Radioactive tracing agent can identify tumor-draining sentinel nodes in breast cancer, melanoma patients

Radioactive tracing agent can identify tumor-draining sentinel nodes in breast cancer, melanoma patients

News and Articles
Feb 25 2011

Researchers say a new kind of tracing agent is more accurate than current methods in helping identify tumor-draining sentinel lymph nodes in breast cancer and melanoma patients. That’s the finding in a new study that appears in the online version of the Annals of Surgical Oncology.

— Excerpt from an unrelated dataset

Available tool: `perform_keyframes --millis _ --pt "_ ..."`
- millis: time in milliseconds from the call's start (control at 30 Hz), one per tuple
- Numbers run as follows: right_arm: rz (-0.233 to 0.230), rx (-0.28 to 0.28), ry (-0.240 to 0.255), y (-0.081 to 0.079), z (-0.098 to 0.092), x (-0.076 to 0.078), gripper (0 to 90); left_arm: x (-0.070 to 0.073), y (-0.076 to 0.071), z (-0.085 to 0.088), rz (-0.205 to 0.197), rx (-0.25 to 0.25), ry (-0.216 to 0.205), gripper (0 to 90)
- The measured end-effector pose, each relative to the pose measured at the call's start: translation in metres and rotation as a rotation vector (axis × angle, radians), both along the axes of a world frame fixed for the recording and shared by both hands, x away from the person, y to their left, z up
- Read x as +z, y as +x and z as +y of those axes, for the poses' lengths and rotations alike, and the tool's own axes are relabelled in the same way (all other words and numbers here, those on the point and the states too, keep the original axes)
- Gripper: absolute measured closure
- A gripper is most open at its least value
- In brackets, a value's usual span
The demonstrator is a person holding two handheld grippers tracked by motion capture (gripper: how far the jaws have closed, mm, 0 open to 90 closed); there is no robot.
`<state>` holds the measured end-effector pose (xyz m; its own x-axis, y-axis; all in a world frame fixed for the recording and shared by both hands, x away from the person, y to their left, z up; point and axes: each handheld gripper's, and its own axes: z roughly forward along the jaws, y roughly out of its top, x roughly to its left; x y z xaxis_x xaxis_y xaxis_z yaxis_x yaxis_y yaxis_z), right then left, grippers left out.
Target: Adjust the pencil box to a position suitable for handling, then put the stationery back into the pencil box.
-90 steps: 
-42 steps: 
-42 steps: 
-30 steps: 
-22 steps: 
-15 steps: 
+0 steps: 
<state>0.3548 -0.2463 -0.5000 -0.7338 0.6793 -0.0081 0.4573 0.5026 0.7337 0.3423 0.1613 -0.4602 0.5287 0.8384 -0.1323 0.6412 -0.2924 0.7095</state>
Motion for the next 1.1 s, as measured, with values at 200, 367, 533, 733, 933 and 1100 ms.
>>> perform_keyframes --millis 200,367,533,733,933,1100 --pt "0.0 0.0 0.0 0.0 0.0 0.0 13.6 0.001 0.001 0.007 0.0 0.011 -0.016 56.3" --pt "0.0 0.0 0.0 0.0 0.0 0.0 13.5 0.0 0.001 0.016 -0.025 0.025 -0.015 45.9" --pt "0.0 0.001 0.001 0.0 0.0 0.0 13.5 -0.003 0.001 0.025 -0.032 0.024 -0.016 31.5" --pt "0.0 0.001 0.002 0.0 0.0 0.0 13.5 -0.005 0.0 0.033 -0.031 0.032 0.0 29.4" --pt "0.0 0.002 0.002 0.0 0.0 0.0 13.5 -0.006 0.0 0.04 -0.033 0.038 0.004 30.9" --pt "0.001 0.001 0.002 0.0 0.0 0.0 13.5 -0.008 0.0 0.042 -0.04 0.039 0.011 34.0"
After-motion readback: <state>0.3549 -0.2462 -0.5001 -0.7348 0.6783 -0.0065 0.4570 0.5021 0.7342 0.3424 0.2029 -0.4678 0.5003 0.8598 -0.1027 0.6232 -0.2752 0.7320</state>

“This is an important finding for both physicians, and patients,” says Stanley Leong, M.D., M.S., F.A.C.S., Chief of Cutaneous Surgery at California Pacific Medical Center and the lead author of the study. “We are always trying to find better ways of identifying which lymph nodes are cancerous, this new approach does just that with great accuracy, almost 90 percent of the time, and without any apparent safety issues.”

Dr. Leong and his team used Lymphoseek, a radioactive tracing agent developed by Neoprobe, to see how effective it was in mapping the spread of two solid tumor cancers – breast and melanoma – to surrounding or sentinel lymph nodes, the first nodes to receive lymph drainage from a tumor.

Lymphoseek was injected into 78 patients (47 of them melanoma patients, 31 breast cancer patients) 55 of whom then underwent imaging scans to map its movement through the lymph system. In more than 94 percent of these patients, Lymphoseek was able to identify a tumor draining lymph node before surgery.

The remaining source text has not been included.